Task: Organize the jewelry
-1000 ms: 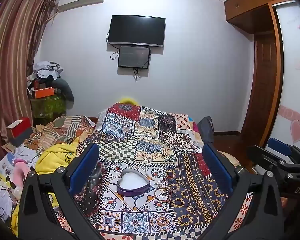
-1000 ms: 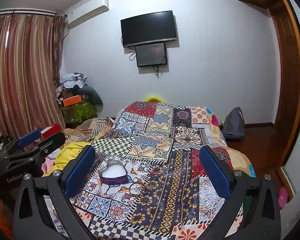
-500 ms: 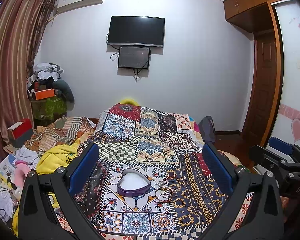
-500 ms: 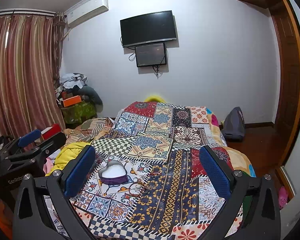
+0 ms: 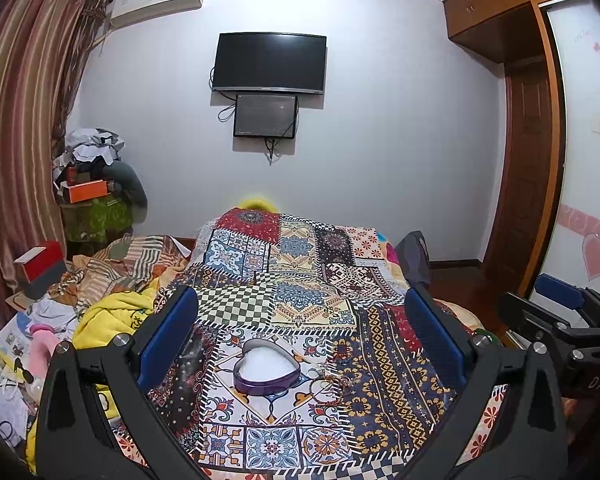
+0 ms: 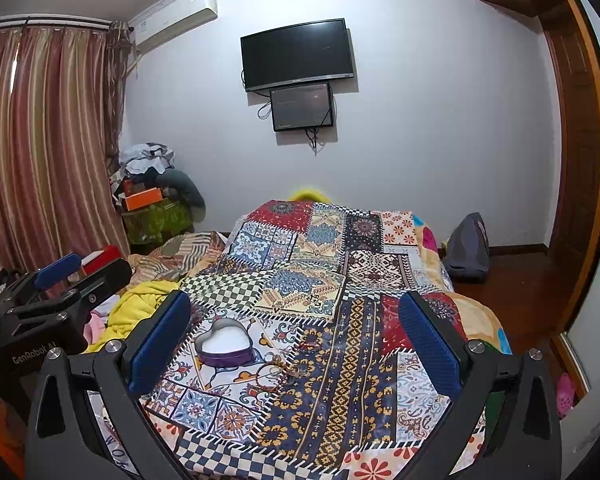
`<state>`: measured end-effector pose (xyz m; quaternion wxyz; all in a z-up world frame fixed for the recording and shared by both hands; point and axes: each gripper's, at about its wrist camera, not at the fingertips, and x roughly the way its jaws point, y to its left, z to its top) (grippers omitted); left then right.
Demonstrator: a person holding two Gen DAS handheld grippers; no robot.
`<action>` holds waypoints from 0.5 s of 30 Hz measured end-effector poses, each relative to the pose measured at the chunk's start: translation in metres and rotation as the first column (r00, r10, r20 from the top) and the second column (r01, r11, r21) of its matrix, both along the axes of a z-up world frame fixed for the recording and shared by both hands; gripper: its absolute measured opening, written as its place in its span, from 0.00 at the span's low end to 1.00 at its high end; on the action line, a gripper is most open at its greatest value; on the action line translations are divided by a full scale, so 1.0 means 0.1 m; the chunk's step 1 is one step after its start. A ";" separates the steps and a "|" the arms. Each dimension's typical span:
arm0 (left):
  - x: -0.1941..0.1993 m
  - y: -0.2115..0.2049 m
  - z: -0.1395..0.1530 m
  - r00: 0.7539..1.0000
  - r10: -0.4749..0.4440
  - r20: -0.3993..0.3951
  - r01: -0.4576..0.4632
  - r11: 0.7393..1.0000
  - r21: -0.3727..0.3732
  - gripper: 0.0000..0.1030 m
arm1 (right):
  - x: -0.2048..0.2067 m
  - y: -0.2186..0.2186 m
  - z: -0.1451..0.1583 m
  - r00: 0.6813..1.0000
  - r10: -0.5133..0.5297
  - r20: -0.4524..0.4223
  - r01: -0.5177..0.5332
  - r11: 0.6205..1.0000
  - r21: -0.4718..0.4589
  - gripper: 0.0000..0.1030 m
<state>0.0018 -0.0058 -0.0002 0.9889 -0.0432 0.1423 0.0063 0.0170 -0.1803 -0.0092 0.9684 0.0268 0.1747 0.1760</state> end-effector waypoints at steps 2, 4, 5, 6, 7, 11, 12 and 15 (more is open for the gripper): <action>0.01 0.00 0.00 1.000 0.000 0.001 0.000 1.000 0.004 1.00 | 0.01 0.01 -0.01 1.000 0.000 -0.003 0.000 1.000 0.000 1.00; 0.02 0.01 -0.01 1.000 0.000 -0.003 0.000 1.000 0.002 1.00 | 0.03 0.01 -0.02 1.000 0.000 -0.007 0.000 1.000 -0.001 1.00; 0.03 0.02 -0.01 1.000 0.000 -0.006 0.000 1.000 0.000 1.00 | 0.04 0.02 -0.03 1.000 0.000 -0.010 0.000 1.000 -0.002 1.00; 0.04 0.02 -0.02 1.000 0.000 -0.006 0.000 1.000 0.004 1.00 | 0.05 0.02 -0.03 1.000 0.000 -0.013 0.000 1.000 -0.003 1.00; 0.05 0.03 -0.02 1.000 0.001 -0.007 -0.001 1.000 0.004 1.00 | 0.07 0.03 -0.05 1.000 0.000 -0.017 0.000 1.000 -0.005 1.00; 0.08 0.04 -0.04 1.000 0.001 -0.009 -0.001 1.000 0.004 1.00 | 0.13 0.03 -0.09 0.999 -0.002 -0.034 0.001 1.000 -0.010 1.00; 0.09 0.05 -0.04 1.000 0.002 -0.009 -0.002 1.000 0.002 1.00 | 0.16 0.04 -0.11 0.999 -0.002 -0.040 0.002 1.000 -0.013 1.00; 0.16 0.06 -0.08 1.000 0.002 -0.022 -0.002 1.000 -0.001 1.00 | 0.24 0.05 -0.19 0.998 -0.003 -0.066 0.002 1.000 -0.021 1.00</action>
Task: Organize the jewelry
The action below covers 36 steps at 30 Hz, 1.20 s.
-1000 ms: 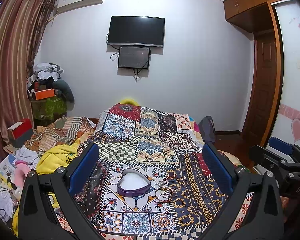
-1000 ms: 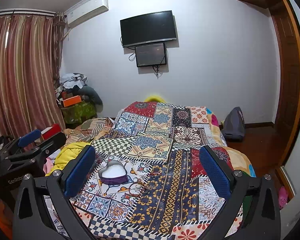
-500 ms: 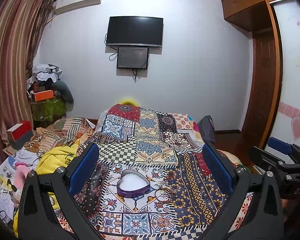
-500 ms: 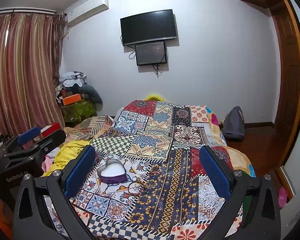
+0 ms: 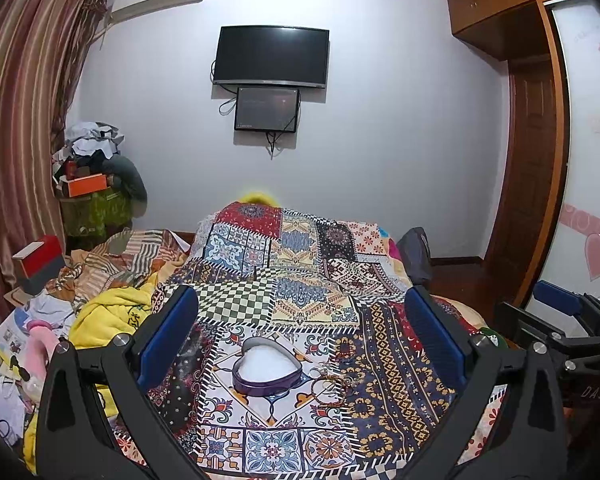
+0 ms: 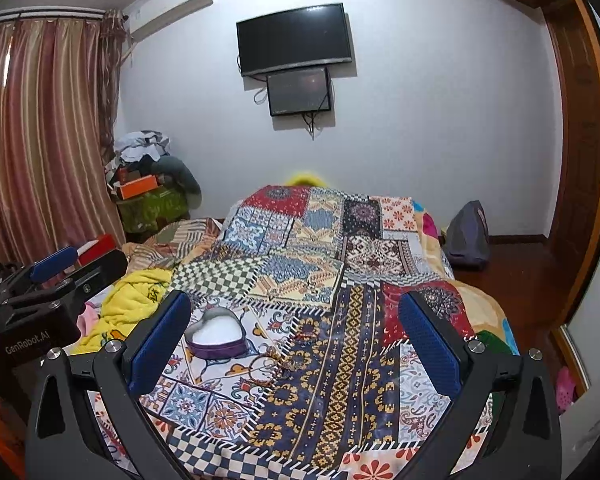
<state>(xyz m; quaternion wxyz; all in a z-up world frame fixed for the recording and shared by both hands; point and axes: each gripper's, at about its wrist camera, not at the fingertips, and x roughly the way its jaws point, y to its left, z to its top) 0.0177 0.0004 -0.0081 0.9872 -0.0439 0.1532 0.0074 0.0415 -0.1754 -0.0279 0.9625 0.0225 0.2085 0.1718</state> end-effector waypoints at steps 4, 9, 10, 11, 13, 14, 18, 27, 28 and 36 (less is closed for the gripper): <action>0.18 0.04 -0.12 0.998 -0.005 -0.058 0.005 1.000 -0.010 1.00 | 0.14 0.02 -0.14 0.999 -0.001 -0.045 0.000 1.000 -0.015 1.00; 0.41 0.10 -0.33 0.992 0.017 -0.126 -0.020 1.000 -0.021 1.00 | 0.32 0.03 -0.34 0.994 0.000 -0.108 -0.003 0.999 -0.033 1.00; 0.47 0.13 -0.39 0.989 0.021 -0.148 -0.024 0.999 -0.023 1.00 | 0.35 0.03 -0.38 0.993 -0.001 -0.120 -0.004 0.999 -0.039 1.00; 0.51 0.14 -0.43 0.988 0.022 -0.155 -0.027 0.999 -0.026 1.00 | 0.40 0.04 -0.44 0.991 0.002 -0.135 -0.008 0.999 -0.046 1.00; 0.60 0.18 -0.53 0.982 0.024 -0.187 -0.030 0.999 -0.031 1.00 | 0.47 0.04 -0.54 0.987 0.006 -0.163 -0.015 0.999 -0.052 1.00; 0.65 0.20 -0.59 0.979 0.027 -0.204 -0.034 0.999 -0.031 1.00 | 0.52 0.04 -0.60 0.983 0.009 -0.182 -0.019 0.998 -0.055 1.00; 0.82 0.23 -0.84 0.963 0.024 -0.269 -0.036 0.999 -0.040 1.00 | 0.65 0.05 -0.81 0.969 0.017 -0.248 -0.037 0.997 -0.075 0.91; 1.11 0.16 -1.37 0.908 -0.048 -0.417 0.015 0.996 -0.083 0.79 | 0.89 0.09 -1.20 0.921 0.075 -0.382 -0.112 0.991 -0.074 0.62; 1.14 0.16 -1.42 0.900 -0.055 -0.433 0.021 0.996 -0.083 0.77 | 0.91 0.09 -1.23 0.915 0.087 -0.395 -0.124 0.990 -0.071 0.59; 1.30 0.15 -1.73 0.834 -0.134 -0.536 0.069 0.988 -0.140 0.59 | 1.08 0.15 -1.46 0.869 0.155 -0.470 -0.194 0.980 -0.036 0.41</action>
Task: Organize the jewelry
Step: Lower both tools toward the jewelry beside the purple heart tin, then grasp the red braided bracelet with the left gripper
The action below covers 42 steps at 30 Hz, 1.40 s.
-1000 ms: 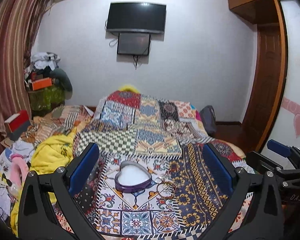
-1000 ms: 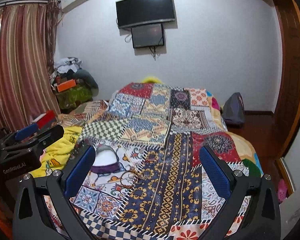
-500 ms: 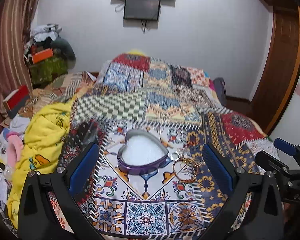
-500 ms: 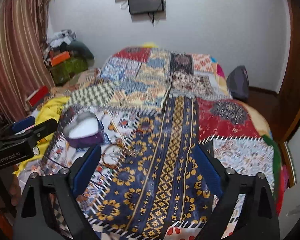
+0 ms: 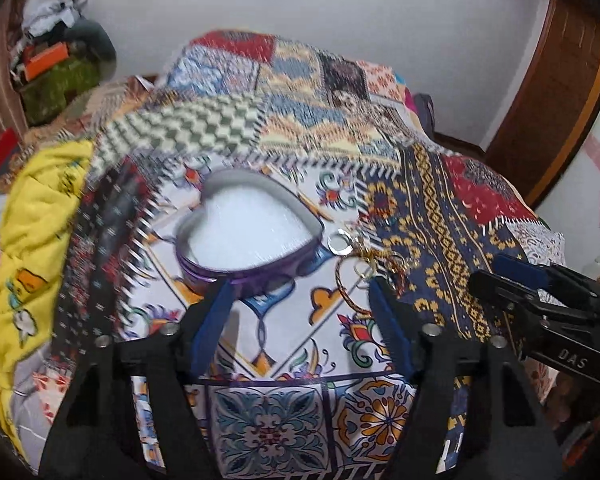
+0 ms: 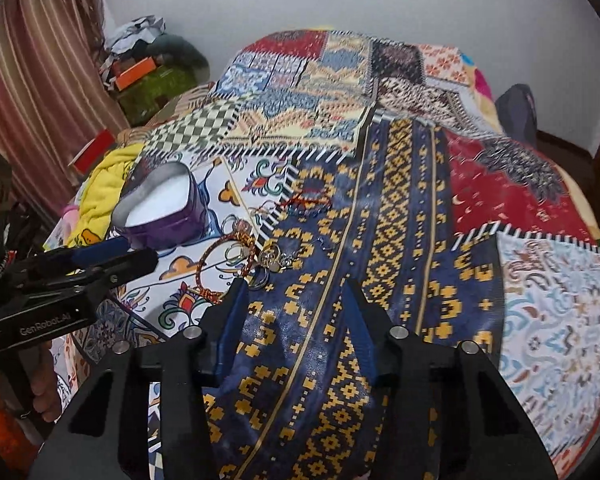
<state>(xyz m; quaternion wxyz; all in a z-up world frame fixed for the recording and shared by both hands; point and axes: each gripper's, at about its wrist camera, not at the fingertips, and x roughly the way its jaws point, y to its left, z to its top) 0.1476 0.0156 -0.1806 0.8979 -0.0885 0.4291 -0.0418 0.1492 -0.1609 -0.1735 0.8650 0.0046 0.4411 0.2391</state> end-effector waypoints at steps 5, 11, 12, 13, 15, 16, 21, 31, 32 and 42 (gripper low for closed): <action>0.10 -0.03 -0.17 0.998 -0.038 -0.059 0.035 0.998 -0.049 0.46 | 0.10 0.01 -0.10 0.999 0.019 -0.047 -0.019 1.000 0.006 0.32; 0.20 -0.13 -0.25 0.992 -0.099 -0.072 0.095 0.994 -0.062 0.24 | 0.20 0.06 -0.16 0.997 0.036 -0.062 -0.036 0.999 0.004 0.30; 0.23 -0.12 -0.27 0.992 -0.102 -0.076 0.098 0.993 -0.058 0.23 | 0.22 0.07 -0.17 0.997 0.040 -0.064 -0.040 0.999 0.002 0.29; 0.25 -0.12 -0.29 0.991 -0.107 -0.080 0.102 0.993 -0.061 0.21 | 0.24 0.09 -0.18 0.997 0.043 -0.068 -0.043 0.999 0.001 0.28; 0.29 -0.12 -0.32 0.990 -0.113 -0.088 0.107 0.992 -0.066 0.19 | 0.27 0.11 -0.21 0.996 0.049 -0.074 -0.049 0.999 -0.001 0.28; 0.32 -0.13 -0.34 0.989 -0.115 -0.092 0.110 0.992 -0.063 0.18 | 0.28 0.12 -0.22 0.996 0.051 -0.076 -0.051 0.999 -0.003 0.27; 0.43 -0.11 -0.40 0.987 -0.131 -0.095 0.125 0.990 -0.067 0.16 | 0.33 0.17 -0.27 0.994 0.061 -0.091 -0.064 0.998 -0.025 0.27; 0.57 0.01 -0.52 0.985 -0.132 -0.115 0.109 0.977 -0.184 0.02 | 0.37 0.18 -0.30 0.995 0.045 -0.086 -0.048 0.998 -0.040 0.22; 0.56 0.00 -0.52 0.985 -0.132 -0.112 0.112 0.979 -0.173 0.02 | 0.36 0.17 -0.29 0.995 0.044 -0.088 -0.047 0.998 -0.038 0.21; 0.51 -0.14 -0.47 0.990 -0.121 -0.077 0.116 0.991 -0.065 0.01 | 0.43 0.28 -0.31 0.994 0.079 -0.077 -0.086 0.991 -0.103 0.20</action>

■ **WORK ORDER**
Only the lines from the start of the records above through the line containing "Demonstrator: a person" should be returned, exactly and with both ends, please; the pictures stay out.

■ **RESPONSE TO THE TASK**
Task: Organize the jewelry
-1000 ms: 
-1000 ms: 
-500 ms: 
-500 ms: 
+0 ms: 
+0 ms: 
`<state>`: measured end-effector pose (xyz m; quaternion wxyz; all in a z-up world frame fixed for the recording and shared by both hands; point and axes: each gripper's, at about its wrist camera, not at the fingertips, and x roughly the way its jaws point, y to its left, z to its top) (grippers omitted); left then right.
Demonstrator: a person holding two Gen DAS handheld grippers; no robot.

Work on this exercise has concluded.